Years ago, I attempted to start a business called YogaGolf. It was based on the philosophy of joining the masculine doing and the feminine being sides through yoga movements and contemplative golf. I took Jerry's words as a confirmation that I was on the right track, but I didn't want the job of creating YogaGolf; I wanted to live it. I noticed that Jerry still kept score, still kept thinking he could do better the next day. Watching him play nine, and hearing his history with this course, I started to wonder if that efforting was what I wanted or not. His best rounds were in his past, but some part of him still believed in that elusive round that all golfers imagine, but few achieve.

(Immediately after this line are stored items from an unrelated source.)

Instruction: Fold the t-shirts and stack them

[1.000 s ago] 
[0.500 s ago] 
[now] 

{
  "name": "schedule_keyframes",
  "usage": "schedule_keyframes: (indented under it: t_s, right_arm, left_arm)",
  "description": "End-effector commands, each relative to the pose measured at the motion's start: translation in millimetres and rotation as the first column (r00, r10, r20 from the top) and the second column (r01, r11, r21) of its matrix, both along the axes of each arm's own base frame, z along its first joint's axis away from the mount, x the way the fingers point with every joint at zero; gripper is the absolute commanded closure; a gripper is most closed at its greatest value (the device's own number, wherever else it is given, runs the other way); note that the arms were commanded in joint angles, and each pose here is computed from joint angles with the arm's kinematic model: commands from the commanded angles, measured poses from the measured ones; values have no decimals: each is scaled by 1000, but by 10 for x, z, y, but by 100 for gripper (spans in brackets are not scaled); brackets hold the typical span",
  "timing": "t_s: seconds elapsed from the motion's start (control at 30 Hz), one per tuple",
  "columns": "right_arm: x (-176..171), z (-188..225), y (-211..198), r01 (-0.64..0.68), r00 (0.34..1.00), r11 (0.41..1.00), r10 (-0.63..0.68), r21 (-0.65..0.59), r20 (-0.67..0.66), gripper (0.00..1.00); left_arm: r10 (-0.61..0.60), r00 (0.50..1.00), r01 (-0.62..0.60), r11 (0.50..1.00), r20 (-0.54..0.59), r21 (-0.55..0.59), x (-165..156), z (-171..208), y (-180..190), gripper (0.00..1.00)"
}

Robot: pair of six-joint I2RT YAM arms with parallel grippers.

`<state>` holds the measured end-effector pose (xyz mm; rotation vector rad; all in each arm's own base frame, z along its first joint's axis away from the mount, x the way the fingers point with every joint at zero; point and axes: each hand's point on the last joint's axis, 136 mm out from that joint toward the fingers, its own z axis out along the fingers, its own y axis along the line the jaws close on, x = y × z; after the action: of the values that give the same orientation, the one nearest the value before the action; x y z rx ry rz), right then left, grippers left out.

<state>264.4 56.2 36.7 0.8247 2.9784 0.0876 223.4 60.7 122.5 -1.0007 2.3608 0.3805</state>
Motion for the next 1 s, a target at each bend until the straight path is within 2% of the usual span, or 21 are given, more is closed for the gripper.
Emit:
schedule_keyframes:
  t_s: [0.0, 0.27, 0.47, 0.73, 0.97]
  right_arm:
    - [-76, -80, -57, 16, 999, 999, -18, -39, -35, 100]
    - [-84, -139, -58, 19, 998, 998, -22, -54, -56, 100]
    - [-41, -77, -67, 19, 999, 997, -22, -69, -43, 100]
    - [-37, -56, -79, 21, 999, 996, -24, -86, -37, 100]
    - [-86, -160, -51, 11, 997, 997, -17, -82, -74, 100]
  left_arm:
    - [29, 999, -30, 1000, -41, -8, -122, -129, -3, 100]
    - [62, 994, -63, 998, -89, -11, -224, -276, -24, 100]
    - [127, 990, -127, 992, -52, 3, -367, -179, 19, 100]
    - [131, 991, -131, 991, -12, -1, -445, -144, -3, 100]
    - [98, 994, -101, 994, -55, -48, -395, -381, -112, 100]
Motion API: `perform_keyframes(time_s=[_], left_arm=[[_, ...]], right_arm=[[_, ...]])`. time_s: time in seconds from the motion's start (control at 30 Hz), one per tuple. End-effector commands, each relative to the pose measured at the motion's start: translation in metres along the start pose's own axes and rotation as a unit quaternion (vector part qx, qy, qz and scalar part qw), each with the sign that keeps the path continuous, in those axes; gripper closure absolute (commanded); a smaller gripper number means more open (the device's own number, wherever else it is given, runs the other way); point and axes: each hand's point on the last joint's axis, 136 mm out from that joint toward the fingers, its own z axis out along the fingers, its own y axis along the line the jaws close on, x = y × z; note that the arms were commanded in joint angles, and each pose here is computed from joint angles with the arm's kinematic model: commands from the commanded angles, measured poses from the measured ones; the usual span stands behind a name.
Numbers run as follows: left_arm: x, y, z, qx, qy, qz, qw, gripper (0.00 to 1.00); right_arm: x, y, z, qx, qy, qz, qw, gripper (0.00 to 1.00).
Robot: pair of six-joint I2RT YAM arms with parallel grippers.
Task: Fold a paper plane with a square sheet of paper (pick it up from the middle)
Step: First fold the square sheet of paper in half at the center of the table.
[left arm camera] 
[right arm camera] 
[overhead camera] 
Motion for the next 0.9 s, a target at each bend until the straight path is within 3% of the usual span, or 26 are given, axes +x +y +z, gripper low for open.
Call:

From time to time, I play with a group of guys that really enjoy each other's company. Although score is kept, mulligans off the tee box are freely given. We want each other to be happy with that all-important first shot. There is only a mild streak of competitiveness among us. We truly root for each other, discussing shot selection and especially putts and how they might break on difficult greens. We even have a maximum number of strokes per hole allowed. It used to be 8; it has gone down to 7. With all this generosity and bending of the rules of golf, one would think that our best golf scores would occur when we are playing together. Well, it certainly isn't true for me. The permissiveness keeps me from sustaining the concentration a consistent round of golf requires. Besides, any score achieved that way would forever have an asterisk besides it. What we do together is play golf. In other words, when we're together we have relinquished some aspect of the quest. Companionship has moved ahead of competitiveness. Practice rather than perfection is achieved.

Thinking about this foursome, and thinking about Jerry, I project two possible paths for myself. It is easy to imagine myself an old man who goes as a single to various golf courses. As a single, my attention would be on my game alone. Also, as a single, I could just show up when it suited me and be teamed up with the inevitable groups who were missing a player. Golf would then fit more often into the rest of my life. I also imagine that this is the way that most connects to that solitary child practicing in his backyard.

However, the world of my father was the world of foursomes and laughter. He was still playing golf every Sunday (in season) at 80. Cigars were smoked, jokes told, perhaps a flask or two emptied, and certainly bets were made. However, my father's golf game never improved, no matter what he did, and, bless him, I don't think he really cared. He had come down clearly on the side of companionship in this life. He truly loved the society of men more than the sport. 

My hunch is that Jerry loved the game more, but I'm just guessing and projecting. Perhaps the place to be in this spectrum of possibilities, just like on the golf course, is straight down the middle of the fairway, without the hook of excess, nor the slice of effort.